DATA SUPPLIED:
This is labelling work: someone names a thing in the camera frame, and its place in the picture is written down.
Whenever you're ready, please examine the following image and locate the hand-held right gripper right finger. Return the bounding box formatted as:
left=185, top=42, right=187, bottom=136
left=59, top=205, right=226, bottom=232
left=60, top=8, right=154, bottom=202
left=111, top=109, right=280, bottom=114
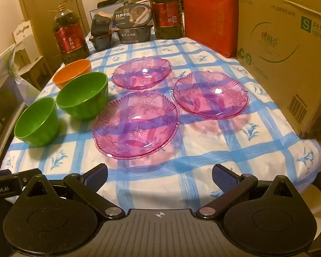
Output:
left=196, top=163, right=297, bottom=219

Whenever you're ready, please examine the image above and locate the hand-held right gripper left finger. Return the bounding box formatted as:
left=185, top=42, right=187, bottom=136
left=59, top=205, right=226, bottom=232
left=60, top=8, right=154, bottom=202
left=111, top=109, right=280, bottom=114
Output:
left=24, top=163, right=125, bottom=219

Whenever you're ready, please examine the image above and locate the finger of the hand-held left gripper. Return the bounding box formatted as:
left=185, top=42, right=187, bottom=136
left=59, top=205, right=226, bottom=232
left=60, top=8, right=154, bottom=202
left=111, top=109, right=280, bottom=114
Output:
left=16, top=168, right=42, bottom=190

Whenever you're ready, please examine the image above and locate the green plastic bowl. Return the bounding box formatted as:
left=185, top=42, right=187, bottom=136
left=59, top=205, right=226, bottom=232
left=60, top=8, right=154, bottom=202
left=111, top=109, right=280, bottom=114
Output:
left=14, top=97, right=60, bottom=147
left=56, top=72, right=109, bottom=120

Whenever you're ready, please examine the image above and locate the purple transparent plastic plate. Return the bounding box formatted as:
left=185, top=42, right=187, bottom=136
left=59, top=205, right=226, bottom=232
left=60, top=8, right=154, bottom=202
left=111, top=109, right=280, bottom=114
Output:
left=171, top=70, right=250, bottom=120
left=112, top=56, right=173, bottom=90
left=93, top=91, right=180, bottom=159

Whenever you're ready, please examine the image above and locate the orange plastic bowl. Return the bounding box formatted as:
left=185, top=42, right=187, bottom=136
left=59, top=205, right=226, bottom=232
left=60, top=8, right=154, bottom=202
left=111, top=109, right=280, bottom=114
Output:
left=53, top=59, right=92, bottom=89

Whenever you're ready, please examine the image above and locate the blue checked tablecloth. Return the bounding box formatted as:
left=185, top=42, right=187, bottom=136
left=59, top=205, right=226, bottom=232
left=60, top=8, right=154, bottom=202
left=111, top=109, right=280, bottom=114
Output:
left=5, top=36, right=321, bottom=212

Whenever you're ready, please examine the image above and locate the checked chair cover cloth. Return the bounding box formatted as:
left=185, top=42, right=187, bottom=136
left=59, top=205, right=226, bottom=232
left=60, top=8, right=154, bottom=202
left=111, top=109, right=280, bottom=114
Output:
left=0, top=43, right=40, bottom=105

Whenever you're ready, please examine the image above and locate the white wooden chair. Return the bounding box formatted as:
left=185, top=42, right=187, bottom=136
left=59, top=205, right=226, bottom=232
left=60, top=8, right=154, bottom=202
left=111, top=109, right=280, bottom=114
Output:
left=12, top=20, right=54, bottom=91

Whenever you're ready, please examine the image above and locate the large cardboard box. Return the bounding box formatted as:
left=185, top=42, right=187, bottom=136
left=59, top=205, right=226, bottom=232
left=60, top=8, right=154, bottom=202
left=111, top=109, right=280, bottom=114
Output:
left=235, top=0, right=321, bottom=140

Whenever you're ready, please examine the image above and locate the dark plastic food bowl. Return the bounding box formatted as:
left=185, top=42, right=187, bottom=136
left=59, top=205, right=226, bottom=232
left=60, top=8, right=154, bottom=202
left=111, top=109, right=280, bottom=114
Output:
left=91, top=12, right=114, bottom=36
left=89, top=32, right=115, bottom=52

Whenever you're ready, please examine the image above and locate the cooking oil bottle red label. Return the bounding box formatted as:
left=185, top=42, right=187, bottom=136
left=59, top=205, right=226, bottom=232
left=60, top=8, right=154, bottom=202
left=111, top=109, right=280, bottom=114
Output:
left=149, top=0, right=184, bottom=39
left=52, top=4, right=90, bottom=65

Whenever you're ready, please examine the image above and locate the dark instant rice box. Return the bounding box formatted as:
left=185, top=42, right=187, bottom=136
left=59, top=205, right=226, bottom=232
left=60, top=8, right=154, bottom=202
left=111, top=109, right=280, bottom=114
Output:
left=116, top=25, right=153, bottom=44

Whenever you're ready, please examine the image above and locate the red fabric tote bag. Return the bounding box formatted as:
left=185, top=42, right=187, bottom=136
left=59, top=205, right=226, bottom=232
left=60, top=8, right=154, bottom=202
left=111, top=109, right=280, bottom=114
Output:
left=182, top=0, right=240, bottom=58

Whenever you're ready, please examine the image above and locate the instant rice box with photo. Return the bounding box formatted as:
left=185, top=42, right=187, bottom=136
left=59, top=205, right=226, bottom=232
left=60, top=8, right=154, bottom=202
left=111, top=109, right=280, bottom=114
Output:
left=113, top=4, right=153, bottom=30

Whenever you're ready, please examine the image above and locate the black bag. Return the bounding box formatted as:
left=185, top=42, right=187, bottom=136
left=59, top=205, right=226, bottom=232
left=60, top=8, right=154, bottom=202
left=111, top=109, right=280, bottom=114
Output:
left=98, top=0, right=127, bottom=9

TASK STATEMENT:
For each line of the material that includes the word "instant", make a copy.

SOLVED EXERCISE:
Whenever you're ready, please examine the image above and locate the dark instant rice box. Return the bounding box formatted as:
Whenever you're ready, please examine the image above and locate the instant rice box with photo. Return the bounding box formatted as:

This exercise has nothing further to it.